### DESCRIPTION OF THE TASK
Each line below should be written out again without any change.

### DATA EXCERPT
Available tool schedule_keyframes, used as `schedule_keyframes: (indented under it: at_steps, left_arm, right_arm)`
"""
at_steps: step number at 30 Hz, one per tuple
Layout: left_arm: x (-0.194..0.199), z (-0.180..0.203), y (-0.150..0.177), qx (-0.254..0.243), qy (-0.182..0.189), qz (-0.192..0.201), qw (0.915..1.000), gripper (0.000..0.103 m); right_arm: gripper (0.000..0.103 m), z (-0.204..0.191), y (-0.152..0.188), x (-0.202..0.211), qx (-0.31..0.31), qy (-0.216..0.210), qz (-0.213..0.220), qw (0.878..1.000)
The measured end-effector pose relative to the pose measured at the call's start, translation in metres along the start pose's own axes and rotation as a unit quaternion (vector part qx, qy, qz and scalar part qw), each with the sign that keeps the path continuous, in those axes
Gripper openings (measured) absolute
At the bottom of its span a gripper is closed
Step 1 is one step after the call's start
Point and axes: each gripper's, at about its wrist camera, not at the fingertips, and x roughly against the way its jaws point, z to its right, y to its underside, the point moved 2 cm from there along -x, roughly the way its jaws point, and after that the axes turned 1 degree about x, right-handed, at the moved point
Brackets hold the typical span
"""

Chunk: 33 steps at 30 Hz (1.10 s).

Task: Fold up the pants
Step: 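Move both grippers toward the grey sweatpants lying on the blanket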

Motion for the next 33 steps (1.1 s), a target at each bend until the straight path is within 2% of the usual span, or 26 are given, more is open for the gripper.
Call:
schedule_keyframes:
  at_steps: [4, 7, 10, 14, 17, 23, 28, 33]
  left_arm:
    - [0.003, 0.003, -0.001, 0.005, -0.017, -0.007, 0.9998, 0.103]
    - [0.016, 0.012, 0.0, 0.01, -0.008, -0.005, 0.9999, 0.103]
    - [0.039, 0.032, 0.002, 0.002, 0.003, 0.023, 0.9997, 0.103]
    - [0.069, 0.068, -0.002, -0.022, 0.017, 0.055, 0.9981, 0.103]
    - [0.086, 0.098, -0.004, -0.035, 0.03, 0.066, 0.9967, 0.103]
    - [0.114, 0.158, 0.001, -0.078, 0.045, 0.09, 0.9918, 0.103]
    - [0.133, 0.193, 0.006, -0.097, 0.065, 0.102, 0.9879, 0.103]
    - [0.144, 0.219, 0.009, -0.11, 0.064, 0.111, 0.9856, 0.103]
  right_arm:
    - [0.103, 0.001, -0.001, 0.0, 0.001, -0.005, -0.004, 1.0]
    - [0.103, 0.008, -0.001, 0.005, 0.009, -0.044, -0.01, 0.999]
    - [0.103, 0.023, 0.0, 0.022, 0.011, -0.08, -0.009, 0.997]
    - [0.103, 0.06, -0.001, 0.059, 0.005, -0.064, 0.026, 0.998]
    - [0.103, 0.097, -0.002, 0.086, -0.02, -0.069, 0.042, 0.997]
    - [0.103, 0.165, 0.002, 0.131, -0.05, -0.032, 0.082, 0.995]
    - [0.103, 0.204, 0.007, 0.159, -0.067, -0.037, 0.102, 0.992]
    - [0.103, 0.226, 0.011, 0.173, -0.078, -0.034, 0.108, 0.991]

### TASK RESULT
Available tool schedule_keyframes, used as `schedule_keyframes: (indented under it: at_steps, left_arm, right_arm)`
"""
at_steps: step number at 30 Hz, one per tuple
Layout: left_arm: x (-0.194..0.199), z (-0.180..0.203), y (-0.150..0.177), qx (-0.254..0.243), qy (-0.182..0.189), qz (-0.192..0.201), qw (0.915..1.000), gripper (0.000..0.103 m); right_arm: gripper (0.000..0.103 m), z (-0.204..0.191), y (-0.152..0.188), x (-0.202..0.211), qx (-0.31..0.31), qy (-0.216..0.210), qz (-0.213..0.220), qw (0.878..1.000)
The measured end-effector pose relative to the pose measured at the call's start, translation in metres along the start pose's own axes and rotation as a unit quaternion (vector part qx, qy, qz and scalar part qw), each with the sign that keeps the path continuous, in those axes
Gripper openings (measured) absolute
At the bottom of its span a gripper is closed
Step 1 is one step after the call's start
Point and axes: each gripper's, at about its wrist camera, not at the fingertips, and x roughly against the way its jaws point, z to its right, y to its underside, the point moved 2 cm from there along -x, roughly the way its jaws point, and after that the axes turned 1 degree about x, right-handed, at the moved point
Brackets hold the typical span
"""

Chunk: 33 steps at 30 Hz (1.10 s).

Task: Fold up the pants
Step: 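Move both grippers toward the grey sweatpants lying on the blanket
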
Motion for the next 33 steps (1.1 s), a target at each bend until the straight path is within 2% of the usual span, or 26 are given, more is open for the gripper.
Call:
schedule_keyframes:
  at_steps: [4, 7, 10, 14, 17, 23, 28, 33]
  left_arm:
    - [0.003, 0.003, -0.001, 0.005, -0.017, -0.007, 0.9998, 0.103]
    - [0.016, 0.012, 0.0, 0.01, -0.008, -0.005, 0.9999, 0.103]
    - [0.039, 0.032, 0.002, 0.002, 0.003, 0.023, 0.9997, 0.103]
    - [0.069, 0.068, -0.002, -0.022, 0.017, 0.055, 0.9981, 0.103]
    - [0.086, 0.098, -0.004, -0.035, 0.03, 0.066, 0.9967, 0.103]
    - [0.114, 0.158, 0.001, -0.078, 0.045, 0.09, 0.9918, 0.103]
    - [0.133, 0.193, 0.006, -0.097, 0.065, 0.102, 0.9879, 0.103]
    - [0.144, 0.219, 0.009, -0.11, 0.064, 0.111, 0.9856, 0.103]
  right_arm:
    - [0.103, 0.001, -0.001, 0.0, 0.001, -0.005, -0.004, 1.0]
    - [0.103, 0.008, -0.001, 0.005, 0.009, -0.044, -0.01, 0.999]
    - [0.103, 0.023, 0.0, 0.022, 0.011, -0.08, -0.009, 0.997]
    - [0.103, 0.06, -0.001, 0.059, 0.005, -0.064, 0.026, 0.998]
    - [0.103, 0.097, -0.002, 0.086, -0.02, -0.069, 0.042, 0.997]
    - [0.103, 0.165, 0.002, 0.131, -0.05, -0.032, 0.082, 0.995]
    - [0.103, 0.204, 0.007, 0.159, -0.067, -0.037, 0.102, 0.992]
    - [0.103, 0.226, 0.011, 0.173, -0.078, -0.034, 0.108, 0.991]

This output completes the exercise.